Feature Article of Monday, 21 May 2012Columnist: Okoampa-Ahoofe, KwameBy Kwame Okoampa-Ahoofe, Jr., Ph.D.
Busia would have aptly characterized it as the challenge of indigenous African cultures in a Western-technology dominated world. And by the preceding, of course, I am talking about the reported malfunction – or breakdown – of the mortuary refrigerator at the Tarkwa Government Hospital in the Western Region (See “Corpse[s] ‘Go Bad’ at Tarkwa Government Hospital” Ghana News Agency/Ghanaweb.com 5/19/12).
Of course, in the pre-refrigeration era, about the longest period that the mortal remains of any human Ghanaian would have been kept prior to burial – or interment – would have been three or four days. Fortunately, or unfortunately, these days refrigeration technology allows for corpses to be preserved for months and even up to several years. In sum, this modern facility has in some circumstance added a weighty bit of temporal distortion to our indigenous funerary practice. Such distortion often comes in the form of family members unnecessarily litigating over the succession and/or wealth of the deceased, especially among members of royal stool-houses.
Among the Aduana Family of Akyem-Nkronso, my own family and the Baamu Division of Akyem-Abuakwa, for instance, when my uncle, Opanyin Adoasi – I forget his stool-name – transitioned some ten years ago, it took nearly six years for the old man to find a resting place and for a new Baamuhene of Akyem-Abuakwa to be enstooled; and even the latter occurrence did not draw matters to any definitive conclusion.
It is not that many Ghanaians are not fully cognizant of this patently unproductive engagement of contemporary mortuary technology. In years gone by, only a filthy rich few could afford embalmment technology. Today, like mortuary refrigeration, the technology of embalmment has become affordable enough to meet the wallets and purse-strings of many a proverbial average Ghanaian family. And until he passed on not very long ago, Ghana’s former Health Minister under President John Agyekum-Kufuor, Major (Rtd.) Courage Quarshigah, incessantly and indefatigably called for the reining in of this economically burdensome practice.

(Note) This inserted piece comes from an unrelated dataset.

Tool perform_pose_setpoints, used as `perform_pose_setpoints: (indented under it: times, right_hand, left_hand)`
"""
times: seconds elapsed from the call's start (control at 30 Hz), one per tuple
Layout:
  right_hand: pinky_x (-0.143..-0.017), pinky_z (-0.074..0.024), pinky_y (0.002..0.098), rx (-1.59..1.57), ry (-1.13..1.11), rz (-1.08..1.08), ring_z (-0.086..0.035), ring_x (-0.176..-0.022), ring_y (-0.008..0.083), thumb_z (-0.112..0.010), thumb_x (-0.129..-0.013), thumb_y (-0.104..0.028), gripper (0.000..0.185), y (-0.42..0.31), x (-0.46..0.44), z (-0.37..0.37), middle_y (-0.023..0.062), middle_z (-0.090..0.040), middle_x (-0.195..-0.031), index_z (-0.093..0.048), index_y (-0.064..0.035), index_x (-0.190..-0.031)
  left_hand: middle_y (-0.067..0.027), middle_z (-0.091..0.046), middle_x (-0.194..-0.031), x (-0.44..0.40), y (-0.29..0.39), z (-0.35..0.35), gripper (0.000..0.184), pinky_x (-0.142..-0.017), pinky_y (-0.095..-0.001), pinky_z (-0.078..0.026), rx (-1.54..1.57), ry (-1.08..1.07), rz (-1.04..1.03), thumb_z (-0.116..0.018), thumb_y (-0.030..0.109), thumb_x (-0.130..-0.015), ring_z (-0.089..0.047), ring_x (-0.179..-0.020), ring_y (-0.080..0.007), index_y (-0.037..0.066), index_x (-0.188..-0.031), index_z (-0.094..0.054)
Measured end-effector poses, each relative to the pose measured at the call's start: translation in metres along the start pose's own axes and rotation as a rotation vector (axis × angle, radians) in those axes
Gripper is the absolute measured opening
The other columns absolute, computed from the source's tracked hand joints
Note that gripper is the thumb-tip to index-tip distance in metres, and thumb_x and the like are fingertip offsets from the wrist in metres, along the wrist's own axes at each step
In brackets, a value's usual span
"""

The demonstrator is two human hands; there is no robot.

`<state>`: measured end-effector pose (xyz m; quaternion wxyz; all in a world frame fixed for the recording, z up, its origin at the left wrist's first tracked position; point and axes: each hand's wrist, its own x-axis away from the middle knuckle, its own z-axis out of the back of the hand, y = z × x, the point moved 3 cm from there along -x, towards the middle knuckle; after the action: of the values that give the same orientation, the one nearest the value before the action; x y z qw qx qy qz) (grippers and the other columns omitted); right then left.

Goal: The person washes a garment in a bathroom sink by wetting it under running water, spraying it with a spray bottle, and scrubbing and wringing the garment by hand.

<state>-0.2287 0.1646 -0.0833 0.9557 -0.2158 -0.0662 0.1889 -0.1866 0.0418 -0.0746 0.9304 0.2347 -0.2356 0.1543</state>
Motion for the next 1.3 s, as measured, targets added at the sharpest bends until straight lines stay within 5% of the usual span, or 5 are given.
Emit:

The tragic irony is that even here, in the West, where refrigeration technology was invented, the longest period that most human mortal remains are kept frozen is about one week. Part of the irony is the fact that in real dollar terms, it costs several times much more to keep the mortal remains of the deceased refrigerated in the West than in Ghana and other Third-World countries. This is, obviously, why Ghanaians, for example, are able to refrigerate our deceased for relatively long periods of time while many an extremely slow-paced “funeral arrangement” takes place. The latter, almost invariably, comes in the form of renovating the family house and/or arranging for the rental of a more image-enhancing space and place for the funeral, particularly where the deceased was a reasonably well-educated civil or public servant who had simply not been able to acquire their own pad in life, as New Yorkers are wont to say.
What makes African funerals, on average, relatively more expensive than their Western variations, as Dr. K. A. Busia eloquently points out in his postcolonial sociological classic “The Challenge of Africa” (Praeger, 1962), has almost primarily to do with the question of “Ontology,” the sort of philosophical and/or ideological mindset which informs the indigenous African on issues bordering on the Afterlife. It is on the latter score, which heavily weighs on the psyche of the African, that more work needs to be done on the part of religious leadership, both indigenous and non-indigenous.
What has further complicated matters, obviously, is the fact that modern technology has made for rapid mobility, with family, friends and relatives being able to reside in almost every nook and cranny across the globe. It is the longstanding tradition of assembling all relatives of the deceased for the latter’s final farewell and eternal departure into the Hereafter that appears to have remarkably added to the hitherto already considerable cost of funeral rites these days. And it is here that our Ministry of Chieftaincy Affairs, acting in close concert with the National House of Chiefs, of course, could aptly provide the requisite guidance and direction. It is also in this aspect of our cultures that the besieged chieftaincy institution could make itself incontrovertibly relevant.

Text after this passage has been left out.